Et qu’en est-il des enseignants? Disposent-ils des compétences numériques pour pouvoir les transmettre?

J’ai été pendant cinq ans président du groupe d’experts fédéraux «L’école sur le net», le plus grand partenariat public privé existant en Suisse. Plus d’un milliard y a été investi entre 2002 et 2007, pour raccorder au réseau les écoles primaires, secondaires, gymnasiales et professionnelles, notamment grâce à l’engagement durable du secteur des TIC. A l’époque, Swisscom a équipé près de 5000 écoles avec la technologie nécessaire.
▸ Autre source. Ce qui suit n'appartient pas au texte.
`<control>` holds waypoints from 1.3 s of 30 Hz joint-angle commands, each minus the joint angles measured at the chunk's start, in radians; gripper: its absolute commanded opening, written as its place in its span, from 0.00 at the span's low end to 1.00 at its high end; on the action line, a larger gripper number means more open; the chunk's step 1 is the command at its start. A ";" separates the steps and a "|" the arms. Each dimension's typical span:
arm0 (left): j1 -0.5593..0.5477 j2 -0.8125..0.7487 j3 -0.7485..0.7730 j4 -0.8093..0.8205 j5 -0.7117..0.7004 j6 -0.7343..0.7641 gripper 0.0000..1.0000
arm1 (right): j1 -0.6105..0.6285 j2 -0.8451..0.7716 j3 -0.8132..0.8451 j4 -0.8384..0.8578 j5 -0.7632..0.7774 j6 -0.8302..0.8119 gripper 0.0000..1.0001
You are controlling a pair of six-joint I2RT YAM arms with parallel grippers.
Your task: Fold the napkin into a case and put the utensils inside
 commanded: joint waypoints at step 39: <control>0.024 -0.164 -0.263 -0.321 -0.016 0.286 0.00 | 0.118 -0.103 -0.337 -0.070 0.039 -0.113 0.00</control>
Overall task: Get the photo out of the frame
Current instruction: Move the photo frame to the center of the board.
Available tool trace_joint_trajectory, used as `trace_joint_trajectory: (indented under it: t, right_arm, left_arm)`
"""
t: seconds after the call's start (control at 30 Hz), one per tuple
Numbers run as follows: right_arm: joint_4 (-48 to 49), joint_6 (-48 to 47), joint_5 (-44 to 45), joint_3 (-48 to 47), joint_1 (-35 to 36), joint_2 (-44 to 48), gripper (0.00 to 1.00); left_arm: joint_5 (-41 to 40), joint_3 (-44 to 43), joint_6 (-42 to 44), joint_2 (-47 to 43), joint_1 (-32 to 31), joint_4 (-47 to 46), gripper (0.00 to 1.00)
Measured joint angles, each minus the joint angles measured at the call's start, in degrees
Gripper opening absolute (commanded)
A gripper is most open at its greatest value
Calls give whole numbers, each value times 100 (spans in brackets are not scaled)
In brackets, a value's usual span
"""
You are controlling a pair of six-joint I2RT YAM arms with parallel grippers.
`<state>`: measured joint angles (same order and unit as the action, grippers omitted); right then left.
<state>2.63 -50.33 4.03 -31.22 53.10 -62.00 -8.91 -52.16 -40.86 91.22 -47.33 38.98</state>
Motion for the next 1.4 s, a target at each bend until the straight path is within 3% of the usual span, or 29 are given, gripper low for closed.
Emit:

Cette initiative a également été portée par la formation continue des enseignants, pour un budget de près de 100 millions de francs, prévu par la Confédération –  dont il n’est resté au final que près de 40 millions, après différentes coupes budgétaires. Ceci nous a permis réaliser un important effort de formation, mais il reste toujours un besoin de rattrapage, aussi pendant la formation des enseignants que pour les enseignants déjà en poste. Je me réjouis du fait que le secteur des TIC soit conscient de cette problématique et que la commission spécialisée asut ait l’intention d’apporter un soutien concret aux écoles.

Digital Literacy: les six domaines de compétences

  1. Recherche et traitement: être capable de réaliser une recherche sur Internet, de récupérer des informations, de les enregistrer, de les analyser et de évaluer.
     
  2. Communication et coopération: interagir, partager des informations et des fichiers avec d’autres, utiliser les outils numériques et savoir les appliquer pour collaborer avec d’autres et connaître la «netiquette», les règles de bienséance sur Internet. Ce point couvre également la participation sociale, par ex. à des débats politiques.
     
  3. Production: les élèves deviennent, avec Internet, des producteurs d’informations et de contenus numériques (films, vidéoclips, musique, etc.). Ils connaissent les droits d’auteur, les droits de la personne et le copyright sur Internet.
     
  4. Protection: par exemple les environnements numériques et ses propres données à l’aide de mots de passe, la sphère privée (quelles informations personnelles dévoiler sur Internet et selon quelles modalités), la santé (identifier les potentiels d’addiction) et l’environnement (problématique des matériels de consommation et de leur mise au rebut).
     
  5. Utiliser les compétences numériques pour résoudre les problèmes techniques. Principes de base de la programmation et compréhension du fonctionnement et des structures de base des algorithmes.
     
  6. Analyse et réflexion: analyse des médias, connaître la problématique de la bulle, savoir que les résultats de recherche ne reflètent souvent que l’environnement (personnel, politique, idéologique, etc.) dans lequel l’internaute évolue.

 

Beat W. Zemp

Beat W. Zemp est depuis 1990 le président de l’Association faîtière des enseignantes et des enseignants suisses (LECH), qui compte plus de 50 000 membres. Il travaille depuis 1998 à titre principal pour l’ECH et il représente les intérêts des enseignants suisses dans différents organismes de la conférence suisse des directeurs de l’instruction publique. Zemp a étudié les mathématiques, la géographie et la pédagogie.